Arranged along, and at the upper portion of the fourth side of the unit, is a steam and water drum to which the outlets of the steam generating tubes are connected. With this arrangement, and with no fuel burners or air heaters or other appurtenances arranged along the fourth side of the unit, the drum may be provided with a plurality of large diameter downcomers distributed along the length of the drum, and each of these downcomers may lead directly to a position at the bottom of the unit and adjacent the lower drums or headers from which the steam generating division wall tubes and side wall tubes extend upwardly. With this arangement of downcomers and, particularly, with downcomers at positions intermediate the length of the drum, the drum weight, cost and diameter, are reduced for a unit of a certain capacity because of the reduction in the flow of water lengthwise of the drum. Such cost reduction is a material factor in steam generating units having a capacity in excess of 1,000,000 pounds of steam per hour and operating at pressures in excess of 2,000 pounds per square inch. Drums for such installations have wall thicknesses ranging from 5 /2" to 8", and the total weight of such a drum has been of the order of 180 tons. It is therefore clear that the drum cost of a unit of such capacity is a substantial part of the total cost of the unit, and any substantial reduction in drum costs results in a substantial re duction in the original cost of the entire unit, and a consequent reduction in the cost of electrical power supplied by the station of which the unit is a part.
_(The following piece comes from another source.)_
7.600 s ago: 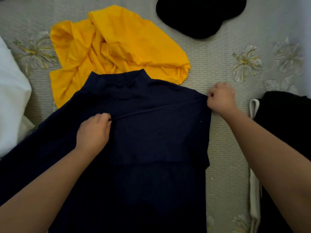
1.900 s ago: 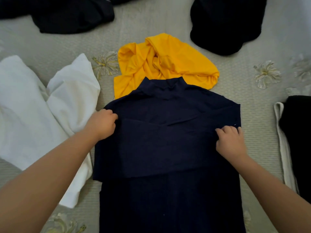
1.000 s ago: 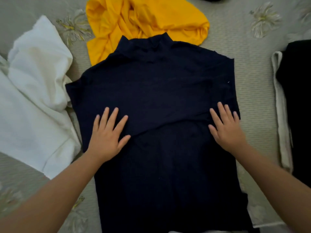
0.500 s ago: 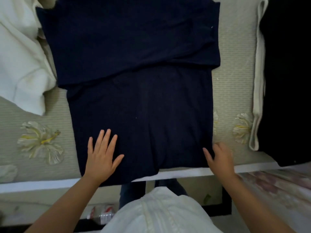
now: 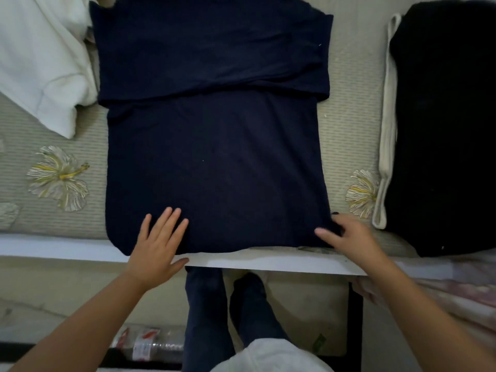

The above indicated arrangement of a steam water drum relative to the other components of the unit also minimizes drum bending stresses in operation, because it permits of increased freedom or latitude with respect to the location of the drum straps. These drum straps, or drum supports, may be located at distributed positions along the length of the drum and the number of such permissible locations is substantially increased by the pertinent arrangement.

With the above indicated arrangement, and when the division wall extends through or divides the convection sections, as well as the furnace chambers, the furnace width is reduced by reason of the pertinent twin design, and therefore soot blower elements of shorter lengths may be used, resulting in a substantial increase in life of the soot blowers, and a consequent reduction in the cost of electric power produced by the station of which the unit is a part.

The pertinent arrangement of elements promotes better mixing of recirculated gases ,ahead of the superheater elements because of the smaller throat width just ahead of the superheater. It also minimizes unbalanced gas temperatures across the unit, and minimizes the amount of supporting steel required for a unit of a certain capacity.

Preferably, the opposite furnace chambers, separated by the division wall, receive gases from indepndent sets of coal burning cyclone furnaces. There is a primary furnace chamber disposed on the opposite side of each of the first mentioned furnace chambers which may be considered as secondary furnace chambers. A plurality of coal burning cyclones discharge into each primary furnace chamber.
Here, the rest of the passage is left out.